◆ **What you are asked to do**
From the line containing "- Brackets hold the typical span" to the line containing "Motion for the" in the entries below, reproduce every line exactly, ends included. Nothing else belongs in the copy, and no pictures.

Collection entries
= Beginning of Section =

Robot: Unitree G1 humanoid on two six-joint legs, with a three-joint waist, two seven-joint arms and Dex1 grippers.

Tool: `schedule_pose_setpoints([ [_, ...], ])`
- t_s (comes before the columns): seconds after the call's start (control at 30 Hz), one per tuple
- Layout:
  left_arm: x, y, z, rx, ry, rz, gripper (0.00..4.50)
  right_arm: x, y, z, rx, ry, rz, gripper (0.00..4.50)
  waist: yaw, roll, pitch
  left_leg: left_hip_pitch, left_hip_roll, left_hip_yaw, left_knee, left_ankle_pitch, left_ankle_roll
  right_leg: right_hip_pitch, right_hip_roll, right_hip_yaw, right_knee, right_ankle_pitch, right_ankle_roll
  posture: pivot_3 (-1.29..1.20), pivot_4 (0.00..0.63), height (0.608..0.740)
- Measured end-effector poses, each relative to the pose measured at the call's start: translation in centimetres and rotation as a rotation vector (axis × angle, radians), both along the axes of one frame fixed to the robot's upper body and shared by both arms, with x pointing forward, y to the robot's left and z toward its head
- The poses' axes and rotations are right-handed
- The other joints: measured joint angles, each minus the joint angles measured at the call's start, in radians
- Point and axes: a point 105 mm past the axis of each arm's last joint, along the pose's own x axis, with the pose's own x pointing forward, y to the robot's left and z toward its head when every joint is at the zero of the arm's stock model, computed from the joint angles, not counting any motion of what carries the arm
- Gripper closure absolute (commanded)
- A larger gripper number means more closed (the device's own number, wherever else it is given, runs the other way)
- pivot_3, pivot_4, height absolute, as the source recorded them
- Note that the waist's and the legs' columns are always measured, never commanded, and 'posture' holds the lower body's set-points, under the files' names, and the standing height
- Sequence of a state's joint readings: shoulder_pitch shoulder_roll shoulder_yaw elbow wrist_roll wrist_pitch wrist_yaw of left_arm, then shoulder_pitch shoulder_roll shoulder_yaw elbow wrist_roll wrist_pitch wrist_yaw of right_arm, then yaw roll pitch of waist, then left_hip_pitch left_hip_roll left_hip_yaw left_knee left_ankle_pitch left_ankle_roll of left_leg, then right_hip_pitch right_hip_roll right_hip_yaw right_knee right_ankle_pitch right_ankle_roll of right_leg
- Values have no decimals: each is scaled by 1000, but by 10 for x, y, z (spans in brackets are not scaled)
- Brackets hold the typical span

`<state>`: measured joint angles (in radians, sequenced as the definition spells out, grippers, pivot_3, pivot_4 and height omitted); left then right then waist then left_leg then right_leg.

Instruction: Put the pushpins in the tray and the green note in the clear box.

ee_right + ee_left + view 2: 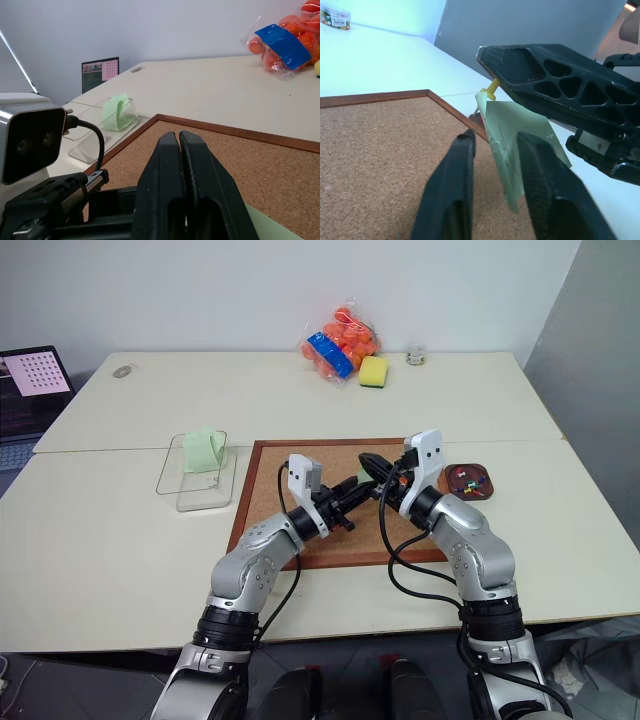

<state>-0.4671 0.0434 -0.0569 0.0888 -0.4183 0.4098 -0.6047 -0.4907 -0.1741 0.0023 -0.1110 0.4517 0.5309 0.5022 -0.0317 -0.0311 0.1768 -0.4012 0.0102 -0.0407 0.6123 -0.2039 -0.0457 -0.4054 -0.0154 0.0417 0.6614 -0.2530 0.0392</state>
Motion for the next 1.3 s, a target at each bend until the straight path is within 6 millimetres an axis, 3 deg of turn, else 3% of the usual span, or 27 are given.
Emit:
schedule_pose_setpoints([
  [0.13, 0, 1, -1, 1, 9, -2, 4482, 0, 0, 0, 0, 0, 0, 4500, 0, 0, 0, 0, 0, 0, 0, 0, 0, 0, 0, 0, 0, 0, 0, 0, 150, 740],
  [0.37, 1, 3, -3, 8, 26, 5, 4482, 0, -1, -1, -7, 0, -2, 4500, 0, 0, 0, 0, 0, 0, 0, 0, 0, 0, 0, 0, 0, 0, 0, 0, 150, 740],
  [0.53, 6, 12, -6, -77, 137, 46, 4482, -7, -4, -4, -13, 5, -8, 4500, -1, 0, 0, 0, 0, 0, 0, 0, 0, 0, 0, 0, 0, 0, 0, 0, 150, 740],
  [0.9, 1, 14, -10, -107, 236, 13, 4482, -14, -12, 13, 38, -26, -78, 4500, 0, 0, 0, 0, 0, 0, 0, 0, 0, 0, 0, 0, 0, 0, 0, 0, 150, 740],
  [1.0, -3, 10, -6, -100, 227, -18, 4482, -2, -37, 12, 7, -35, -213, 4500, 1, 0, 0, 0, 0, 0, 0, 0, 0, 0, 0, 0, -1, 0, 0, 0, 150, 740],
  [1.13, -14, 3, 1, -50, 175, -103, 4482, 24, -99, -11, -99, 21, -514, 4500, 2, 0, 0, 0, 0, 1, 0, 0, 0, 0, 0, 1, -1, 0, 0, 0, 150, 740],
  [1.3, -20, -11, 6, 101, 24, -151, 4482, 42, -137, -31, -109, 120, -685, 4500, -2, 0, 0, 0, 0, 1, -1, 0, 0, 0, 1, 2, -1, 0, -1, 0, 150, 740],
])
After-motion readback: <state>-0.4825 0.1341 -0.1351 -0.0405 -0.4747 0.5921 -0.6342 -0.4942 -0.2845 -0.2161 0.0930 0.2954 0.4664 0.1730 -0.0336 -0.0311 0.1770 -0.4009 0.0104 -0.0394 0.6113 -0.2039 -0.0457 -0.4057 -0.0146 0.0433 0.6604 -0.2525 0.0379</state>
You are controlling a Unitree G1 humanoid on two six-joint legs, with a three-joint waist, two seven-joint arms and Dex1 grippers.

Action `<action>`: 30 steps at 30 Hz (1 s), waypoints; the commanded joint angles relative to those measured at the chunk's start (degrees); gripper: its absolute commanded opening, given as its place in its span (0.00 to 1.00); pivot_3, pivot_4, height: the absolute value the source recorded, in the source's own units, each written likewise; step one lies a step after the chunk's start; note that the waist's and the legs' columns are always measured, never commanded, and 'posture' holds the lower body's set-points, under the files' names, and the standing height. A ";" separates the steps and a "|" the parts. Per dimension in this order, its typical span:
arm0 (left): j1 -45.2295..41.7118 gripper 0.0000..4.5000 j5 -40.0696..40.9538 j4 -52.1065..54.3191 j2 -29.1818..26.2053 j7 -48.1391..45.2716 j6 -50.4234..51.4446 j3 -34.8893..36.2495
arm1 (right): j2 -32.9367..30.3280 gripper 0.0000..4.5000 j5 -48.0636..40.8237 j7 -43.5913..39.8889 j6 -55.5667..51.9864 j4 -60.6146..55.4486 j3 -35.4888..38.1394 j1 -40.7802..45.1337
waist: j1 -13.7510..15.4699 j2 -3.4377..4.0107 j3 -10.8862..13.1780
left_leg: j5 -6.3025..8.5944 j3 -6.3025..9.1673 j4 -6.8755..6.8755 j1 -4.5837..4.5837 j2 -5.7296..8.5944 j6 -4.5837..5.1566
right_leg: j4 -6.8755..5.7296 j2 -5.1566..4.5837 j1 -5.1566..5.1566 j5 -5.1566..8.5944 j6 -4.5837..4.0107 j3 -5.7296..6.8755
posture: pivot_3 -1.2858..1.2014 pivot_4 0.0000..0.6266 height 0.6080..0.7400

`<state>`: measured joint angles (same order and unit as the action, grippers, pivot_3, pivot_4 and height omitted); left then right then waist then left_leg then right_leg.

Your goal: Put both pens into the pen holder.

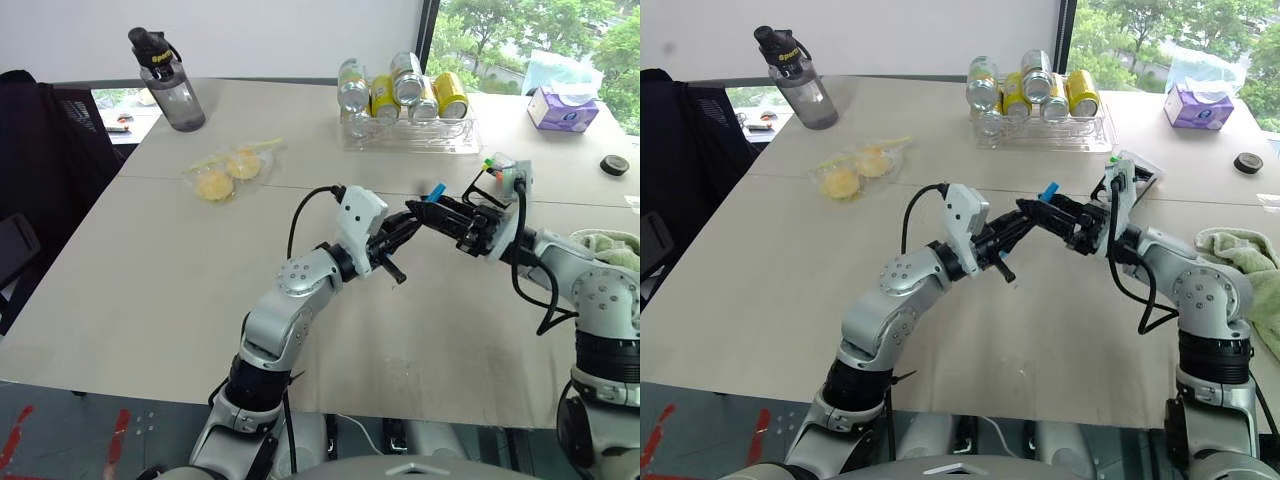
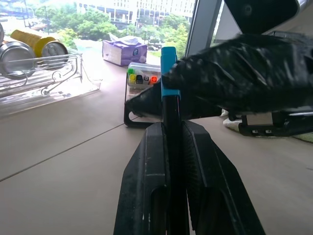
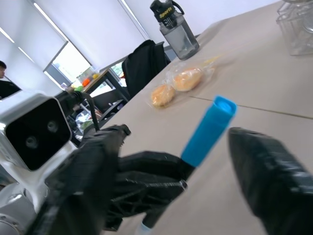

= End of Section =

◆ **Reply**
- Brackets hold the typical span

`<state>`: measured joint angles (in radians, sequenced as the definition spells out, grippers, pivot_3, pivot_4 and height omitted); left then right then waist then left_leg then right_leg.

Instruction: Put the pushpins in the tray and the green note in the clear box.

ee_right + ee_left + view 2: 

<state>-0.4671 0.0434 -0.0569 0.0888 -0.4183 0.4098 -0.6047 -0.4907 -0.1741 0.0023 -0.1110 0.4517 0.5309 0.5022 -0.0317 -0.0311 0.1768 -0.4012 0.0102 -0.0407 0.6123 -0.2039 -0.0457 -0.4054 -0.0154 0.0417 0.6614 -0.2530 0.0392</state>
Motion for the next 1.3 s, a target at each bend until the straight path is within 6 millimetres an axis, 3 deg of turn, else 3% of the usual span, or 27 are given.

This exercise has been completed.